The German police raided the German Pirate Party's servers; they claimed that the GPP was running an EtherPad instance that was being used by Anonymous activists to plan an attack on French energy giant EDF*. The
German Bremen elections are coming up soon, and the German police seizure went well beyond taking the EtherPad instance for forensic purposes; the GPP (who had a member in the last German Parliament) have been severely put out at a critical juncture.
Rick Falkvinge, who heads the Swedish Pirate Party, came to the defense of his piratical brethren today, writing, "Doing this to a democratic party–Germany's sixth largest, actually–two days before an election is nothing short of a democratic sabotage. This shows why we must introduce understanding of information policy into the justice system all across Europe. A computer is not just something you can carry away; doing so has consequences. It is not a wrench, and yet the law (and police) treat it like any tool, just like a wrench."
In response to the takeover of its servers, the German Pirate Party has been tweeting up some sturm und drang today, and its "#servergate" hashtag is the second highest "trending" tag in Germany.
Not surprisingly, the main German police website is now down, as is the website of federal investigators (the BKA).
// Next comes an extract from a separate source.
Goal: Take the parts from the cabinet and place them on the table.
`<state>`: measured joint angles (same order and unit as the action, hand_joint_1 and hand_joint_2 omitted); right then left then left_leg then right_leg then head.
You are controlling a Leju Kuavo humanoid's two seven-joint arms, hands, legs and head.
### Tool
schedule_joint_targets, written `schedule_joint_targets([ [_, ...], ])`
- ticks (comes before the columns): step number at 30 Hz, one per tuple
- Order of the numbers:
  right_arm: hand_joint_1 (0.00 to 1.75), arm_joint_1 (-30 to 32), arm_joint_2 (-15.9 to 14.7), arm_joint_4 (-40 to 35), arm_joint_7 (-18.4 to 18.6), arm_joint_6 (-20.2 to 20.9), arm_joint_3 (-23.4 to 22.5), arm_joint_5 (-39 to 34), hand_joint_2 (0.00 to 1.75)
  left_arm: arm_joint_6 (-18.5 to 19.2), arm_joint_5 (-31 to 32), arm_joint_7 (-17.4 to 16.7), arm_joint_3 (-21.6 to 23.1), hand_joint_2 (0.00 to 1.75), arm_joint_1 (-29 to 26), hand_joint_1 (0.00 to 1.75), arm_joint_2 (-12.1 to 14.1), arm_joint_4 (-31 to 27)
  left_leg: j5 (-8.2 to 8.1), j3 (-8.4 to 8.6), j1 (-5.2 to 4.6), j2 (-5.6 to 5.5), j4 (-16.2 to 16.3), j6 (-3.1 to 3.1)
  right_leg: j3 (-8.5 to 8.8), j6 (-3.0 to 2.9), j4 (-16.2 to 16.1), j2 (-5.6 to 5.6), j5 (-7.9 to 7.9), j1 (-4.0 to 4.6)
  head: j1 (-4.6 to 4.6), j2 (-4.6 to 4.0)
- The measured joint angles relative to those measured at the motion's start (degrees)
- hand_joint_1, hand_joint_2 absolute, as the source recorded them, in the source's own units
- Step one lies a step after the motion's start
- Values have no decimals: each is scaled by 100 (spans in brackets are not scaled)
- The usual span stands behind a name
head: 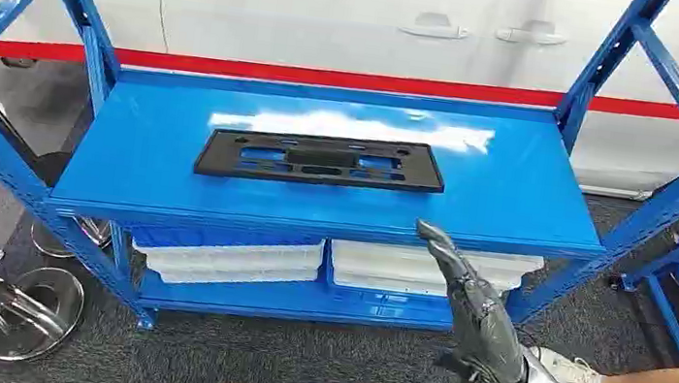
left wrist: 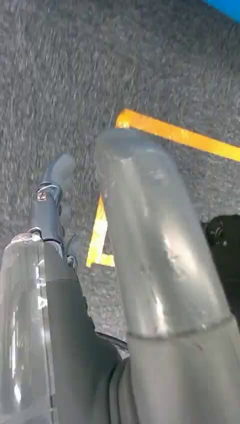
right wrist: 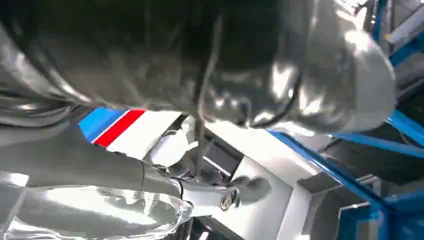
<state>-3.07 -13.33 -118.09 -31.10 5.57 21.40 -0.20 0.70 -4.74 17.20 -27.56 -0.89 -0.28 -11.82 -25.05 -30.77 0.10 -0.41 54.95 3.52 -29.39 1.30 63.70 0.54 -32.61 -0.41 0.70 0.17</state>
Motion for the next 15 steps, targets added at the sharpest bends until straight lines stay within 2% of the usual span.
schedule_joint_targets([
  [2, 0, 32, 0, 4, 7, -22, -7, 2, 0, 0, 7, 0, -4, 0, 1, 0, 11, 0, -73, 52, -3, -4, -1, -5, -561, 55, 791, -6, -391, -5, 0, 0],
  [3, 0, 42, 0, 4, 7, -24, -7, 4, 0, -4, 9, -2, -7, 0, -6, 0, 17, 0, -118, 105, -2, -4, -1, -8, -755, 54, 970, -10, -464, -6, 0, 0],
  [4, 0, 51, 0, 4, 6, -26, -7, 4, 0, -4, 15, -2, -7, 0, -12, 0, 20, 0, -172, 177, -1, -6, -1, -12, -818, 33, 892, -15, -380, -10, 2, 0],
  [5, 0, 59, 0, 4, 4, -28, -7, 7, 0, -4, 42, -2, -9, 0, -15, 0, 20, 0, -227, 259, 0, -8, -1, -21, -778, 14, 616, -20, -165, -14, 0, 0],
  [7, 0, 65, 0, 4, 4, -26, -7, 9, 0, -2, 72, 0, -9, 0, 0, 0, 20, 0, -341, 431, 3, -15, -12, -48, -526, -9, -311, -22, 558, -12, 0, 0],
  [8, 0, 68, 0, 7, 7, -26, -9, 9, 0, -2, 77, 0, -9, 0, -8, 0, 20, 7, -384, 461, 0, -22, -31, -74, -494, -45, -676, -36, 914, 2, 0, 0],
  [9, 0, 73, -2, 9, 7, -26, -4, 9, 0, -2, 83, 0, -11, 0, 7, 0, 20, 7, -429, 491, -11, -51, -40, -128, -477, -80, -690, -43, 724, 39, -4, 0],
  [10, 0, 80, -2, 4, 7, -26, -9, 13, 0, 0, 92, -2, -13, 0, 19, 0, 24, 7, -468, 480, -8, -47, -65, -171, -456, -130, -680, -38, 782, 51, 2, 0],
  [12, 0, 79, -2, 2, 2, -26, -9, 15, 0, 0, 98, 4, -15, 0, 20, 0, 26, 7, -449, 575, -19, -38, -13, -239, -417, -207, -719, -15, 780, 35, 0, 0],
  [13, 0, 86, -2, 2, 2, -26, -9, 15, 0, 0, 98, 4, -17, 0, 25, 0, 35, 7, -497, 534, -7, -29, 49, -261, -336, -241, -751, -7, 779, 0, 2, 0],
  [14, 0, 79, -2, 0, 0, -26, -9, 15, 0, 4, 98, 11, -17, 0, 28, 0, 31, 7, -538, 446, 8, -11, 306, -280, -284, -288, -760, -21, 746, 3, -2, 0],
  [15, 0, 77, -2, 0, 2, -26, -9, 13, 0, 7, 114, 13, -17, 0, 41, 0, 31, 7, -680, 209, 16, 3, 723, -303, -259, -321, -759, -29, 710, 4, 4, 0],
])
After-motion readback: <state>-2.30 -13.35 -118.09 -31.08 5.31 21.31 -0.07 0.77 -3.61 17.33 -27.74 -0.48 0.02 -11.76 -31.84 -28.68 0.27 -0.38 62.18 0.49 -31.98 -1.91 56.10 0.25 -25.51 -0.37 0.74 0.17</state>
As one Anon put it in a tweet, "#Anonymous to german police: 'Let me introduce myself…' #servergate #PoliceMeetsCocks."
But the German Pirate Party called the attacks inappropriate. "We condemn the totally inappropriate actions by investigators," said Sebastian Mink, chair of the Chairman Pirate Party, "but these actions are not a reason to attack other websites and we distance ourselves from such attacks."
*If they were, I wouldn't shed a tear. EDF provides the power to our flat here in London. Last year, during the "big freeze" (when temperatures plummeted to subzero levels), our power went out. My wife and daughter were in Toronto, but I was home — and freezing. I called EDF to report the outage, and they explained because my wife's name was on the bill, the Data Protection Act prohibited them from accepting a report of a power-outage. This is, of course, complete bullshit — and the fact that they were prepared to let me freeze rather than take note of my service outage has left me pretty unsympathetic to their woes.